Two training guides, Veterans Education Assistance Payment in FAMIS and Veterans Administration (VA) Income Exclusions in FAMIS, have been developed to assist staff with entering information into FAMIS.

 

NECESSARY ACTION:

  • Review this memorandum with appropriate staff.

 

PL/ers

IM-80 GATEWAY TO BETTER HEALTH (GTBH) EXTENSION AND EX PARTE

FROM:  PATRICK LUEBBERING, DIRECTOR

SUBJECT:  GATEWAY TO BETTER HEALTH (GTBH) EXTENSION AND EX PARTE

MANUAL REVISION #52

1600.005.00

1600.030.00

1600.030.05

 

DISCUSSION:

The purpose of this memo is to announce that the Centers for Medicare and Medicaid Services (CMS) has authorized the extension of the GTBH waiver through December 31, 2022.

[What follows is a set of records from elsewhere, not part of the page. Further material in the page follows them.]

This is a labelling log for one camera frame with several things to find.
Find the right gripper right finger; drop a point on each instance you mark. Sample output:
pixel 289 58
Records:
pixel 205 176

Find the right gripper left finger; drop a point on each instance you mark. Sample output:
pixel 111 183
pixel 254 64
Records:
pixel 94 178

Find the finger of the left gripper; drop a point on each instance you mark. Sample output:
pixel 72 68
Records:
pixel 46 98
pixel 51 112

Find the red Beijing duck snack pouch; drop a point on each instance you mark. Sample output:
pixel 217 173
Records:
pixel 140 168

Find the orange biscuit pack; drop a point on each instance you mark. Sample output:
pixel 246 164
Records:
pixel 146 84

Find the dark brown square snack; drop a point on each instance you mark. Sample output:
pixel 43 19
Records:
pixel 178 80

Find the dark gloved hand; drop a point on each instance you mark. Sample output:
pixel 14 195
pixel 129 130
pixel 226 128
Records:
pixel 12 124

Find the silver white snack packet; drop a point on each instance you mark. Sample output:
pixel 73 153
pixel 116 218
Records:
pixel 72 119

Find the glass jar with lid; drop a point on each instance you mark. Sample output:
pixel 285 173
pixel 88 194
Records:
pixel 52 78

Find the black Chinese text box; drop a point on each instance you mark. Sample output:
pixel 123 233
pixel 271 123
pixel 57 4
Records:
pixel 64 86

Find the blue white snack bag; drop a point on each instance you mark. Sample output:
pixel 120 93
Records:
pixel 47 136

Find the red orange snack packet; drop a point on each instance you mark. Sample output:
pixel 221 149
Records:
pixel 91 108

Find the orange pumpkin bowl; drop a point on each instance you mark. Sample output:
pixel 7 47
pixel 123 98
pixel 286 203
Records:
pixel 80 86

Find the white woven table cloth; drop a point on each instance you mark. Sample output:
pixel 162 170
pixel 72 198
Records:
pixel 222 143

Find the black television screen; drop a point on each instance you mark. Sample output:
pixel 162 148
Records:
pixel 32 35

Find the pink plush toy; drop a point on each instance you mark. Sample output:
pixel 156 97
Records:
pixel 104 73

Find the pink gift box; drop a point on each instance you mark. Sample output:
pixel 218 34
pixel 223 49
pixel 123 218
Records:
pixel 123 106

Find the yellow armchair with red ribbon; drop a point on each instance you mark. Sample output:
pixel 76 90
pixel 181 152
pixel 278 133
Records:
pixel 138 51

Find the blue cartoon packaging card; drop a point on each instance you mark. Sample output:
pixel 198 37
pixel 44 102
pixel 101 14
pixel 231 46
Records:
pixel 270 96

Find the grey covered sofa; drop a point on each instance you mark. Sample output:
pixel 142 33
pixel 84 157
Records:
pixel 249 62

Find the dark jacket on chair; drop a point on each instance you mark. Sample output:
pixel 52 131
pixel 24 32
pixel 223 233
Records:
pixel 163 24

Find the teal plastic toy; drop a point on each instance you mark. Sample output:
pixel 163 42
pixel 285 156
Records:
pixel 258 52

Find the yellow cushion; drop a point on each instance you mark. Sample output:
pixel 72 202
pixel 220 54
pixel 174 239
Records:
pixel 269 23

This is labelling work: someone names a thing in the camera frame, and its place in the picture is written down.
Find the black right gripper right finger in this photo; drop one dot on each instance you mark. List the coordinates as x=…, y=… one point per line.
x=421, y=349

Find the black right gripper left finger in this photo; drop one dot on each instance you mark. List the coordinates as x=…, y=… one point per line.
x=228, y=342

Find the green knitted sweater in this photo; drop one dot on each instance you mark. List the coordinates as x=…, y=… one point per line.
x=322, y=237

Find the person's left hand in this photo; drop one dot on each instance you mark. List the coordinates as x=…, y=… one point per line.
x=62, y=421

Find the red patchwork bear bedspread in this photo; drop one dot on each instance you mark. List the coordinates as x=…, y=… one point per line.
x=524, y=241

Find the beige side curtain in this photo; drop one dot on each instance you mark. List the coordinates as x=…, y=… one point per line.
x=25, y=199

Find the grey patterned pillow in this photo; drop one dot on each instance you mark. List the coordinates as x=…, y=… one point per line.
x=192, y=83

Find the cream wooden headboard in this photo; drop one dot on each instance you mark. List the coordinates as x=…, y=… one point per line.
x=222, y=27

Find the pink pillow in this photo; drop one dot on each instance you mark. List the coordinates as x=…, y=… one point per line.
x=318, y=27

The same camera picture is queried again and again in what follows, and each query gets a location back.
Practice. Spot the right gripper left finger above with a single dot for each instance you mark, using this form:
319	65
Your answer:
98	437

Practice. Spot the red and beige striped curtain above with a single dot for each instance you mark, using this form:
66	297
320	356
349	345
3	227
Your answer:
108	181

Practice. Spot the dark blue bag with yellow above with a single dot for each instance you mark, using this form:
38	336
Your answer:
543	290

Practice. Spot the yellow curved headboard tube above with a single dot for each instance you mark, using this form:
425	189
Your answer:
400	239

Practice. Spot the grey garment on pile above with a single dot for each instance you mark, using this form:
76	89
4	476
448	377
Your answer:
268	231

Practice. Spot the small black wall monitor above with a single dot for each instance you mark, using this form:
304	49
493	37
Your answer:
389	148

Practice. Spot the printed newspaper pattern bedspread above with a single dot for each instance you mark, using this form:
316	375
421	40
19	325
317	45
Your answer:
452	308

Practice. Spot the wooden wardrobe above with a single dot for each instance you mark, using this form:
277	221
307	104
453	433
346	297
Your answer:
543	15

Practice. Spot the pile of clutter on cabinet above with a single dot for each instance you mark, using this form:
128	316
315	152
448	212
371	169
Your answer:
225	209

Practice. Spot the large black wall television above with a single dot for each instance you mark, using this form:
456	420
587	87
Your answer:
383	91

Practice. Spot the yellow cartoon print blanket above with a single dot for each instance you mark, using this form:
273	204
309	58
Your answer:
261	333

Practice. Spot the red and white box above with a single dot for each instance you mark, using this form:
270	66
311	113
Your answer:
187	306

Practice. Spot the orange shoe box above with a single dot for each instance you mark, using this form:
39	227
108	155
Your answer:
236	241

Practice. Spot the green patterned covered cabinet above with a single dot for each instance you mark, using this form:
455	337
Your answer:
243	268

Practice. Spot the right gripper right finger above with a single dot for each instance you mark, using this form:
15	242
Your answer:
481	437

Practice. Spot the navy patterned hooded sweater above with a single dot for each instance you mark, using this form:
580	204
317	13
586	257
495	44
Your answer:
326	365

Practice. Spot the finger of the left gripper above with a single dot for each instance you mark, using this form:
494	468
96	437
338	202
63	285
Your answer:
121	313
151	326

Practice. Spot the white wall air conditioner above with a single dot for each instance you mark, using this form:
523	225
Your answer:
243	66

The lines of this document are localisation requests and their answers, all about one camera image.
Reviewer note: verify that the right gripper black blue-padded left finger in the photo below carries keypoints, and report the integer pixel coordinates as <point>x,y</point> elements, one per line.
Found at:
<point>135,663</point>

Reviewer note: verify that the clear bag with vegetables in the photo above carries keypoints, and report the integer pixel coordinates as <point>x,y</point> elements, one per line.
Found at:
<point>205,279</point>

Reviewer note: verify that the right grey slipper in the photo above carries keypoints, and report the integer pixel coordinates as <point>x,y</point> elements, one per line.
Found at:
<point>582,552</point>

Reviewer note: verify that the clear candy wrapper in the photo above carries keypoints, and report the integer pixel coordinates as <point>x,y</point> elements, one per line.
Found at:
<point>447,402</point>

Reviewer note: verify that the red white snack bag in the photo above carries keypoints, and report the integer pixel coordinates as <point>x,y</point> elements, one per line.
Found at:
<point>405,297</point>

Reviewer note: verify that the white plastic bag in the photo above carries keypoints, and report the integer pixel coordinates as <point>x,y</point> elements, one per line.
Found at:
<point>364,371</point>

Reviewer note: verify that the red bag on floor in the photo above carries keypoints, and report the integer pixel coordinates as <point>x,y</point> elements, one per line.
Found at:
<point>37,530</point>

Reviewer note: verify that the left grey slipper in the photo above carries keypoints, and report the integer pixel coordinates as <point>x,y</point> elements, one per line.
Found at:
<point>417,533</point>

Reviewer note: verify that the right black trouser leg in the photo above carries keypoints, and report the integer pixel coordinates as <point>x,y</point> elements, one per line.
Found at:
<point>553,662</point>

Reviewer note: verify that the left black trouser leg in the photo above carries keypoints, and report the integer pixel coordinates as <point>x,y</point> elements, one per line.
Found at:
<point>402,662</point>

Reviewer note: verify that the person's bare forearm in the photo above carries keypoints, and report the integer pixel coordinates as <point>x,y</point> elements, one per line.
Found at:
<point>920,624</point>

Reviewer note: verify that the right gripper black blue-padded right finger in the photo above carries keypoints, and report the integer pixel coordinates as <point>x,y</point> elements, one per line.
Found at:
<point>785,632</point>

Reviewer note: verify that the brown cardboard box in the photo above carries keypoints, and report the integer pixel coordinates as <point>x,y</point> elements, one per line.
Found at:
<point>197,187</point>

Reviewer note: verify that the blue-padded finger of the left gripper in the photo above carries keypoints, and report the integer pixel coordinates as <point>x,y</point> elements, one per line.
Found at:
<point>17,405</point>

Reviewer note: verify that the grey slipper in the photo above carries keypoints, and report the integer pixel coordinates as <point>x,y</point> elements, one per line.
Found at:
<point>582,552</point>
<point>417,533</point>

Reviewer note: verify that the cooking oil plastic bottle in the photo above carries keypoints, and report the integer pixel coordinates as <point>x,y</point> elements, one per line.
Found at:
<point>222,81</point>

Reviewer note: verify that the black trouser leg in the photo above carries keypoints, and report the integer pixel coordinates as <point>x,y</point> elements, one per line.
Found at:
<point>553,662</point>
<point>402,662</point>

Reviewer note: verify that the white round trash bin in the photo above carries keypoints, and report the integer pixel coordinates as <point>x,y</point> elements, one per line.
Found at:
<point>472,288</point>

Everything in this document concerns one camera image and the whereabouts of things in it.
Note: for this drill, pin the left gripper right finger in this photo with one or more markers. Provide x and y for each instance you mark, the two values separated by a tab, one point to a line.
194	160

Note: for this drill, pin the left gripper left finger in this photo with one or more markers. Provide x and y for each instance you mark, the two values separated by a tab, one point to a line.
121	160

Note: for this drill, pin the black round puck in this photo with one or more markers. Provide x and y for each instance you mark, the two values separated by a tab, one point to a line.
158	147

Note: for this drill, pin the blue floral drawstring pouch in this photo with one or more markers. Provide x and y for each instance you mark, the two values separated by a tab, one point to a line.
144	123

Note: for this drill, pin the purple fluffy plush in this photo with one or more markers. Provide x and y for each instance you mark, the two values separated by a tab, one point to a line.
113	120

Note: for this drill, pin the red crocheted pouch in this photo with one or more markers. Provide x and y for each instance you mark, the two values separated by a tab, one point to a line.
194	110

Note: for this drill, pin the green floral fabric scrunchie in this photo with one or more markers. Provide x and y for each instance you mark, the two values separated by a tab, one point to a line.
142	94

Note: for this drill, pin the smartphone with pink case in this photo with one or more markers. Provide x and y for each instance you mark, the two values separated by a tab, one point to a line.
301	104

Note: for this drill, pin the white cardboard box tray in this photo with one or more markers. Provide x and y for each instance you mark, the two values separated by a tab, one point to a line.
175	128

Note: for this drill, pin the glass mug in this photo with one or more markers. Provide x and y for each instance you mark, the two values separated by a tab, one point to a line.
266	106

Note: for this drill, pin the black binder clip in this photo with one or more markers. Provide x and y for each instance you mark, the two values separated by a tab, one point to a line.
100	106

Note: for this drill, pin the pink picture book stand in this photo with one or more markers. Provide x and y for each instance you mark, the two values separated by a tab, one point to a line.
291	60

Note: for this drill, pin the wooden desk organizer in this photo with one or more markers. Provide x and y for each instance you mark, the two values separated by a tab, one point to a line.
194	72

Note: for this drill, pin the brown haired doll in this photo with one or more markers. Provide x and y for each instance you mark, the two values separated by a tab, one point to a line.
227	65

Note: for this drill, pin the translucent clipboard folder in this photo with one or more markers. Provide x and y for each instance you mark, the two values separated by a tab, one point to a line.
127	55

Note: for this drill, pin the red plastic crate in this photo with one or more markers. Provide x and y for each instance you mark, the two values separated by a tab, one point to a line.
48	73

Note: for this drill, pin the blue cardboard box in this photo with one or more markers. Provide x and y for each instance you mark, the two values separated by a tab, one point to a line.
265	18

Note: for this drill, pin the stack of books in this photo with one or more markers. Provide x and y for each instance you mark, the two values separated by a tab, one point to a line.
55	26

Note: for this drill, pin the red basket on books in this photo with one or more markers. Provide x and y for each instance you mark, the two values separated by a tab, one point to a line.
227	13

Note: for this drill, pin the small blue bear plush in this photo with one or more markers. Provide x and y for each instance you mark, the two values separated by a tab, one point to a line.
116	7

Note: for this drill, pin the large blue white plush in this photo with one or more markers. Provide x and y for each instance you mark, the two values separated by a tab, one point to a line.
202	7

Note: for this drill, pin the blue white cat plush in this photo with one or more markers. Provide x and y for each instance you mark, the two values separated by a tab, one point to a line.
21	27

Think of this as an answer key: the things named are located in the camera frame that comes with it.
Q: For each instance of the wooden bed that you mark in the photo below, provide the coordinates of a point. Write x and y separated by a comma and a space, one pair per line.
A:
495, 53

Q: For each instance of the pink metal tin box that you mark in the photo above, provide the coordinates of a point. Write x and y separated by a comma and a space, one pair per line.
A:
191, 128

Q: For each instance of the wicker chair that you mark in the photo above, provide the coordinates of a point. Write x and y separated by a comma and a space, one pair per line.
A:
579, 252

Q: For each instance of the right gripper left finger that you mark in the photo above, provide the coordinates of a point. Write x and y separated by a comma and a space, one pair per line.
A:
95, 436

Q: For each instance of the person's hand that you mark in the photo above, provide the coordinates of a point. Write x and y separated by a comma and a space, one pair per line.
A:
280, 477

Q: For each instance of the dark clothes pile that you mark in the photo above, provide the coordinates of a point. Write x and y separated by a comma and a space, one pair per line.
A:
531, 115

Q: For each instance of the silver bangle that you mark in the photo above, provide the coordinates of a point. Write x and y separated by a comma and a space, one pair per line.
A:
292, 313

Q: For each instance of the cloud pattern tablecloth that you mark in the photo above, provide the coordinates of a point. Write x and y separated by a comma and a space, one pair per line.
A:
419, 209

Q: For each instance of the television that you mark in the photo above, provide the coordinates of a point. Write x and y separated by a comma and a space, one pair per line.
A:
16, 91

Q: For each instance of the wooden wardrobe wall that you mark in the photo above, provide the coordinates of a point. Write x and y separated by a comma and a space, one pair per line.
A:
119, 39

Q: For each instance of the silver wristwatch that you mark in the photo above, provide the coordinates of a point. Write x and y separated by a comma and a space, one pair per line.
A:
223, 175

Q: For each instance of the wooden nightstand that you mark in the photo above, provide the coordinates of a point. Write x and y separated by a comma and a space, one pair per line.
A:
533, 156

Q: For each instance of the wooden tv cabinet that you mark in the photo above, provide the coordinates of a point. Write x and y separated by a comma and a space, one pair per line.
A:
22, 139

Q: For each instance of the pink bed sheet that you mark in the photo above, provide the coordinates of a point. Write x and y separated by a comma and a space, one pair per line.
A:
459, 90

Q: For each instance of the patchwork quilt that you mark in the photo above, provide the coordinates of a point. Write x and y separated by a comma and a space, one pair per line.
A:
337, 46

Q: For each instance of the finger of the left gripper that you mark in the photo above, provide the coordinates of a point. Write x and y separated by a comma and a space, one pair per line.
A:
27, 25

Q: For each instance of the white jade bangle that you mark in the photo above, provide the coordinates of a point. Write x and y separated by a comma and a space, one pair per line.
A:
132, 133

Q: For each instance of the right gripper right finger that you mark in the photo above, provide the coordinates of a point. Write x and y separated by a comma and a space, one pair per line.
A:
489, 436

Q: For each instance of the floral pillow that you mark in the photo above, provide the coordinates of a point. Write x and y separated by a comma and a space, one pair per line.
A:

This memo is to inform staff that ex parte procedures must be followed before closing a GTBH case and to introduce a new section to the GTBH manual, 1600.030.05 Ex Parte Review.

 

NECESSARY ACTION:

  • Review this memorandum with appropriate staff.
  • Begin conducting ex parte reviews on GTBH cases.

 

PL/ers

IM-79 FAMILY HEALTHCARE PROGRAM DESCRIPTIONS UPDATE

FROM:  PATRICK LUEBBERING, DIRECTOR

SUBJECT:  FAMILY HEALTHCARE PROGRAM DESCRIPTIONS UPDATE

 

DISCUSSION:

The purpose of this memorandum is to advise the Family Healthcare Programs description on dss.mo.gov has been updated. 

The following has been updated:

  • Adding abbreviations for each program
  • Removing statements that managed care is provided in all counties beginning 2017 as this is not new information
  • Updating the percentage of Federal Poverty Level (FPL) to remain eligible for Transitional MO HealthNet from 185% to 196%

 

NECESSARY ACTION:

  • Review this memorandum with appropriate staff.

 

PL/al

IM-78 REVISED SPEND DOWN FREQUENTLY ASKED QUESTIONS

FROM:  PATRICK LUEBBERING, DIRECTOR

SUBJECT:  REVISED SPEND DOWN FREQUENTLY ASKED QUESTIONS

 

DISCUSSION:

The purpose of this memo is to inform staff that the Spend Down Frequently Asked Questions document has been updated to reflect current information, per feedback from the Spend Down Unit.  Staff should utilize this resource as a supplement to current Spend Down policy.

 

NECESSARY ACTION:

  • Review this memorandum with appropriate staff.